New COVID-19 testing guidance published

April 1, 2022

New guidance outlining free COVID-19 tests for specific groups, including care home residents and staff was published this week.

However, free testing for the general public ends from today (1st April) as part of the Living with COVID plan which last month set out the Government’s strategy to live with and manage the virus.

Under the plans set out today free symptomatic testing will be provided for:

  • Patients in hospital, where a PCR test is required for their care and to provide access to treatments and to support ongoing clinical surveillance for new variants.
  • People who are eligible for community COVID-19 treatments because they are at higher risk of getting seriously ill from COVID-19. People in this group will be contacted directly and sent lateral flow tests to keep at home for use if they have symptoms as well as being told how to reorder tests.
  • People living or working in some high-risk settings.
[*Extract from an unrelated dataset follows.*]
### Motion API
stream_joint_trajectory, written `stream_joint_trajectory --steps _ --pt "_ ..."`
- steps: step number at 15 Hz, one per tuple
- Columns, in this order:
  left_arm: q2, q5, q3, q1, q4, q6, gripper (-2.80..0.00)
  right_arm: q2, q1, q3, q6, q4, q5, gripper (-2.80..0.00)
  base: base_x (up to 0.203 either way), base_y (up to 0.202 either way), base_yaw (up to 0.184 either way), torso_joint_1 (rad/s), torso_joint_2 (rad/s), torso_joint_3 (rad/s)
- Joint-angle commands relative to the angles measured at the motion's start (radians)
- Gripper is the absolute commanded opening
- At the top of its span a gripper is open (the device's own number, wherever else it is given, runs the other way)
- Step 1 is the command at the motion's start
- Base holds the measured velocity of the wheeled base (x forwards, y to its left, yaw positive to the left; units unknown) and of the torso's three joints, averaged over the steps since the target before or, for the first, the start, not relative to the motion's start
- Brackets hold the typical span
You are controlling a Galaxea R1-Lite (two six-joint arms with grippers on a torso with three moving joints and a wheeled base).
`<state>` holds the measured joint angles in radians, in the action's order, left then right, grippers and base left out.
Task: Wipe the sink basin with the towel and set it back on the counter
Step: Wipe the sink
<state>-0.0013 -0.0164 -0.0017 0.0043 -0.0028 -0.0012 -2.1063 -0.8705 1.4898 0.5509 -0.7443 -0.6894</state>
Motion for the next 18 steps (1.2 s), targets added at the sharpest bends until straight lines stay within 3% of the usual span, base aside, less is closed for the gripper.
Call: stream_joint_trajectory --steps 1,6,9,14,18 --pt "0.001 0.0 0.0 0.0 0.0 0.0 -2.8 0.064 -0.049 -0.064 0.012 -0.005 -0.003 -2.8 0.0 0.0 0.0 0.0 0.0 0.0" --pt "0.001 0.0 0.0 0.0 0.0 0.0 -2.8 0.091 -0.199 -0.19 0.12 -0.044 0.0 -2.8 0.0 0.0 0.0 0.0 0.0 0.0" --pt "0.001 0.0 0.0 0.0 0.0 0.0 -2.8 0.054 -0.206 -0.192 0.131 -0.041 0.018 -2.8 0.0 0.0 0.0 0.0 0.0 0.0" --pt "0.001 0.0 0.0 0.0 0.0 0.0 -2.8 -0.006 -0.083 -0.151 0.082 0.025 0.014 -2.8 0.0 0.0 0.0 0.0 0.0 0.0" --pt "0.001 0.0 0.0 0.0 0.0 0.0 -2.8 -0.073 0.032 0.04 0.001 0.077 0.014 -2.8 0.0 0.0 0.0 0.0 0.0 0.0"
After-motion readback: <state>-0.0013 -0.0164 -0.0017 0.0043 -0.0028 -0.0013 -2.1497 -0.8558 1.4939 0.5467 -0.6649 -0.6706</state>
For example, staff in adult social care services such as homecare organisations and care homes, and residents in care homes and extra care and supported living services, NHS workers and those working and living in hospices, and prisons and places of detention (including immigration removal centres), where infection needs to be identified quickly to minimise outbreaks. People will also be tested before being discharged from hospital into care homes and hospices.

Asymptomatic lateral flow testing will continue from April in some high-risk settings where infection can spread rapidly while prevalence is high.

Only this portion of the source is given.